## [TASK TO COMPLETE]
The expected answer is every line from the material below that has the word "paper".

## [GIVEN RECORDS]
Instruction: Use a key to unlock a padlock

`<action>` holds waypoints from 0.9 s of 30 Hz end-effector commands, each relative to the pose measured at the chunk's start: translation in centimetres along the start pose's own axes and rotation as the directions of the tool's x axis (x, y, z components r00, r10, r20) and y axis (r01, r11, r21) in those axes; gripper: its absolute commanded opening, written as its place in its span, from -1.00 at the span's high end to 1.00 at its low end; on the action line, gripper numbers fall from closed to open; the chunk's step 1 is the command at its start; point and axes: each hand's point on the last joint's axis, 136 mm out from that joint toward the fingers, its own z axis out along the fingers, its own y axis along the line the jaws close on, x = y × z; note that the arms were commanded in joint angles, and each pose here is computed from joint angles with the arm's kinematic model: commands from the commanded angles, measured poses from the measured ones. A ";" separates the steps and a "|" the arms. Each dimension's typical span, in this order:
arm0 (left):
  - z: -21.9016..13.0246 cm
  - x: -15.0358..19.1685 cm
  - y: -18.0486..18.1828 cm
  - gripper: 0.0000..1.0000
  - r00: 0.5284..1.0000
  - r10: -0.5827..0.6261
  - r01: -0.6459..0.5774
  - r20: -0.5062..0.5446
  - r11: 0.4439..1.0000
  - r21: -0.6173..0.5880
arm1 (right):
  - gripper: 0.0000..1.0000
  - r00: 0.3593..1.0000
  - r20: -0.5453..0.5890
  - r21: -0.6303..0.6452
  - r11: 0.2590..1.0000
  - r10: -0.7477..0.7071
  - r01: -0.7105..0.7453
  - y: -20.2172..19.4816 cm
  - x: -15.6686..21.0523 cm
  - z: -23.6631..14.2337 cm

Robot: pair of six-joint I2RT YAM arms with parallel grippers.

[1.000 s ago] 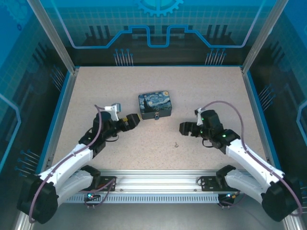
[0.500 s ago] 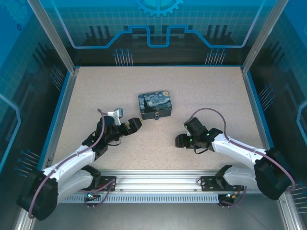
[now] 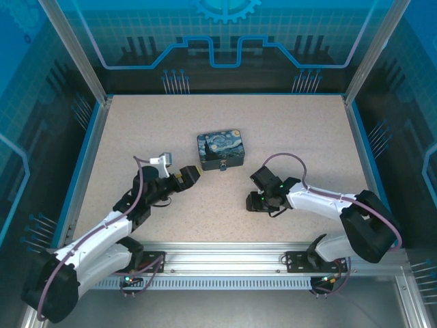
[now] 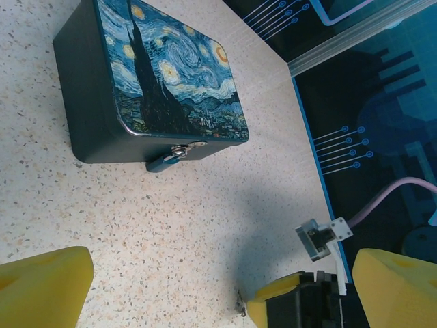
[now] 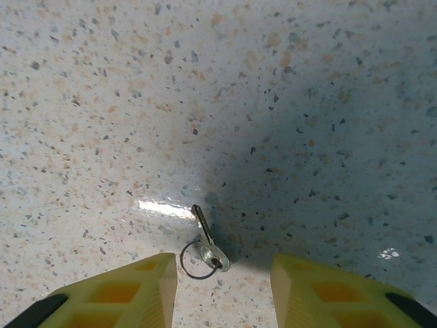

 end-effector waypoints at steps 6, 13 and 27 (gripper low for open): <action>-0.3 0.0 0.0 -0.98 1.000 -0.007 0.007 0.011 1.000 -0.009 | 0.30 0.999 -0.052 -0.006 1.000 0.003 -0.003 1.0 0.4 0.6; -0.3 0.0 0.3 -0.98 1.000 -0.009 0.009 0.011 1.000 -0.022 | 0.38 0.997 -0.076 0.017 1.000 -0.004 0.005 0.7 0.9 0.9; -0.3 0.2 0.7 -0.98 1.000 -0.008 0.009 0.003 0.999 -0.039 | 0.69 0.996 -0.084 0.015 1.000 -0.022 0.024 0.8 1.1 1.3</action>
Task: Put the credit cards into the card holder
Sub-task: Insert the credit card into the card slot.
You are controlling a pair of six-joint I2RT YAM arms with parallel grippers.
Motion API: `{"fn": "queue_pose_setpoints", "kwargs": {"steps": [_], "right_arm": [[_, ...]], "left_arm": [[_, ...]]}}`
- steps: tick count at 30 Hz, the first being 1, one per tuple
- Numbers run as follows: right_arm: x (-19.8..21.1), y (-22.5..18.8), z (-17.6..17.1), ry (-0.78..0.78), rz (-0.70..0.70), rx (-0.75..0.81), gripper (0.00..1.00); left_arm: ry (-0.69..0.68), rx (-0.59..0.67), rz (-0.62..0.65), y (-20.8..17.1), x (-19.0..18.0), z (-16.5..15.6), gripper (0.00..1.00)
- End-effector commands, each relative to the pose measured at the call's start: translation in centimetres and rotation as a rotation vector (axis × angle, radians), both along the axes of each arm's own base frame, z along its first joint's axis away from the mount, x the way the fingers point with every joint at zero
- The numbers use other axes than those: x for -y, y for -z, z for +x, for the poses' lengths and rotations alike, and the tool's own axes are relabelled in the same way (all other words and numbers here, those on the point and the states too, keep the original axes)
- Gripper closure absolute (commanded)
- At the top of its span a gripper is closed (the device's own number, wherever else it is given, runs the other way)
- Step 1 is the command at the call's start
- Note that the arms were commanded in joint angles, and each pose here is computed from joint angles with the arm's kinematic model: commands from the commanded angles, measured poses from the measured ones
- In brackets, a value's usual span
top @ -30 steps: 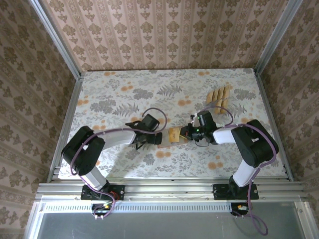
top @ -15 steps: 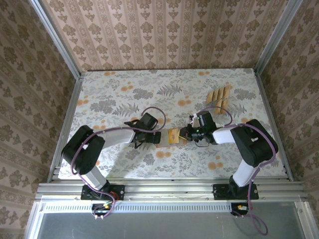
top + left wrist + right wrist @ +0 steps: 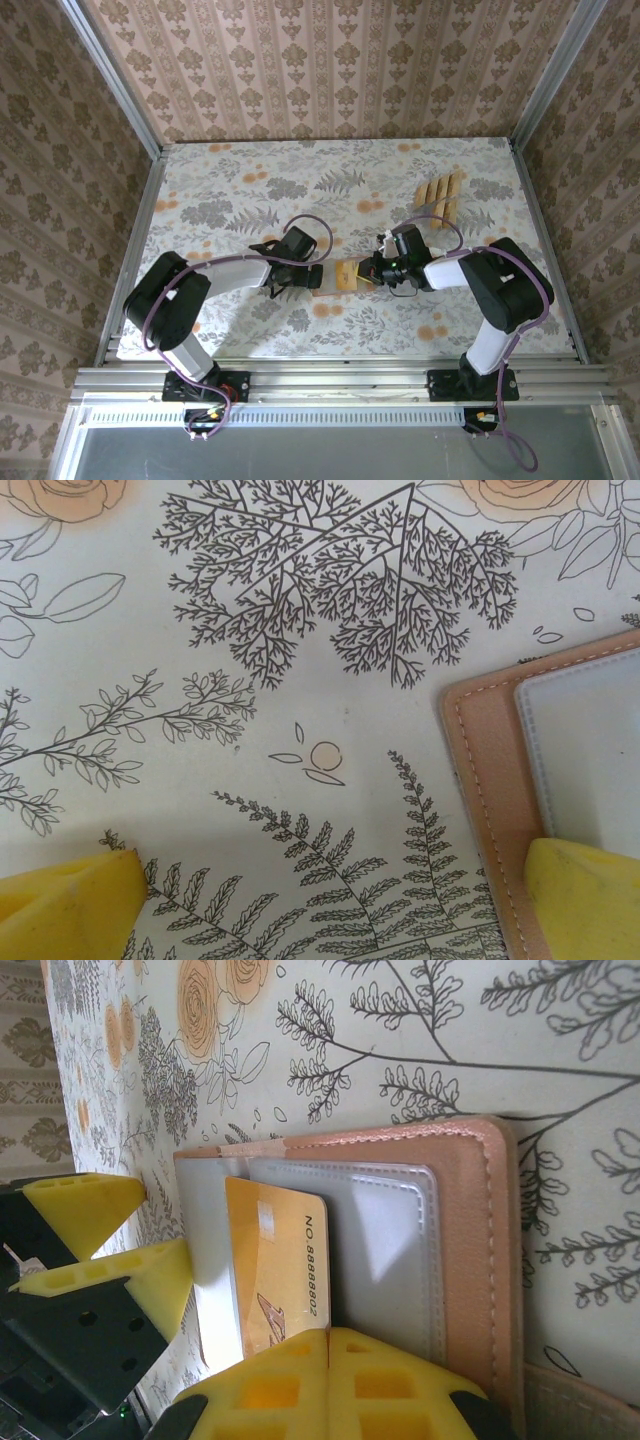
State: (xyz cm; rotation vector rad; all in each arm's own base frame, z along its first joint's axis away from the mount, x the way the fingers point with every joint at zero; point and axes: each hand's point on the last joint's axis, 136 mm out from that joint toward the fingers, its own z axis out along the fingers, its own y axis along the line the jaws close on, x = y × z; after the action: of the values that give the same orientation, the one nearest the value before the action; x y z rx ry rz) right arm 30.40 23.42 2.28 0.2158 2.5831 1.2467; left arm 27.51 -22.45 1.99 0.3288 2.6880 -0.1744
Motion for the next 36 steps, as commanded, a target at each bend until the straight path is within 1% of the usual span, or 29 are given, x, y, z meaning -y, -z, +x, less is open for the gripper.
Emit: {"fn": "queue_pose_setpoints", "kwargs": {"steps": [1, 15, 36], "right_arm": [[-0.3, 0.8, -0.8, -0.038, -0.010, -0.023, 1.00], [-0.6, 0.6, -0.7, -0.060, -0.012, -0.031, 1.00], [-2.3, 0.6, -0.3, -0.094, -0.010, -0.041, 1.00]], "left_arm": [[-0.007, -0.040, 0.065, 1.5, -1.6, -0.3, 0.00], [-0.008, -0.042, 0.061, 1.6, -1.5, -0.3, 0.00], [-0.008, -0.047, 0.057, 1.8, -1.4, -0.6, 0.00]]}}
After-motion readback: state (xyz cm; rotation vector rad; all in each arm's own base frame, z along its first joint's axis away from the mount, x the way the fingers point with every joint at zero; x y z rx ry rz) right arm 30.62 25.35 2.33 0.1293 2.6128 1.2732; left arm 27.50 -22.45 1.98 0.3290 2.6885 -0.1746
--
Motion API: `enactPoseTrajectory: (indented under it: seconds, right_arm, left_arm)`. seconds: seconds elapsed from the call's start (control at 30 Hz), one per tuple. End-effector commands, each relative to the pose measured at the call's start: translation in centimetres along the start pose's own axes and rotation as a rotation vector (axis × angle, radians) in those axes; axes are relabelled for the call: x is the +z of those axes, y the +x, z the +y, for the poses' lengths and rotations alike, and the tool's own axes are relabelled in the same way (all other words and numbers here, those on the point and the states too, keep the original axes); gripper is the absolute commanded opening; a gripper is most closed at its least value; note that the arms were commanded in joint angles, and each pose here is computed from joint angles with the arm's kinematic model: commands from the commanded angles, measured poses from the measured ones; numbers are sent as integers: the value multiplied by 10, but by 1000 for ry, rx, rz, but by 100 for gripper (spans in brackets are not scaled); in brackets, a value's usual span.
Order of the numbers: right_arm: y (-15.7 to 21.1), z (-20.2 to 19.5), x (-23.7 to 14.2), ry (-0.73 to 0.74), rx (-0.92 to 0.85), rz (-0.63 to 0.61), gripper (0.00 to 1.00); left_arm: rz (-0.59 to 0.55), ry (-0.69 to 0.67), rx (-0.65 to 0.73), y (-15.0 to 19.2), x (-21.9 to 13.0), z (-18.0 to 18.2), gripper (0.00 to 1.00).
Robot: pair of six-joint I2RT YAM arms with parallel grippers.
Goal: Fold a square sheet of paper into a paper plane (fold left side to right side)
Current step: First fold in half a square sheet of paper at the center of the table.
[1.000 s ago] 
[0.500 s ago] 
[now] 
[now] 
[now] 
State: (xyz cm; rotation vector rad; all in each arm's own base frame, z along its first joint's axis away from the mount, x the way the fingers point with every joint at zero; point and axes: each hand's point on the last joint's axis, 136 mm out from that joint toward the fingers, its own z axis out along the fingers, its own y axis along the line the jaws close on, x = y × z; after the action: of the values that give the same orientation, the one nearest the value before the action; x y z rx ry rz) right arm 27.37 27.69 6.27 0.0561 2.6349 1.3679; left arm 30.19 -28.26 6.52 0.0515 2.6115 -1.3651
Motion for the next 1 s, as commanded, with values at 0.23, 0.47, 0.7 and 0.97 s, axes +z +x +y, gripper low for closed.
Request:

## [WRITTEN RESPONSE]
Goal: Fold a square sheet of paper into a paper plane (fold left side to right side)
Current step: First fold in half a square sheet of paper at the center of the table.

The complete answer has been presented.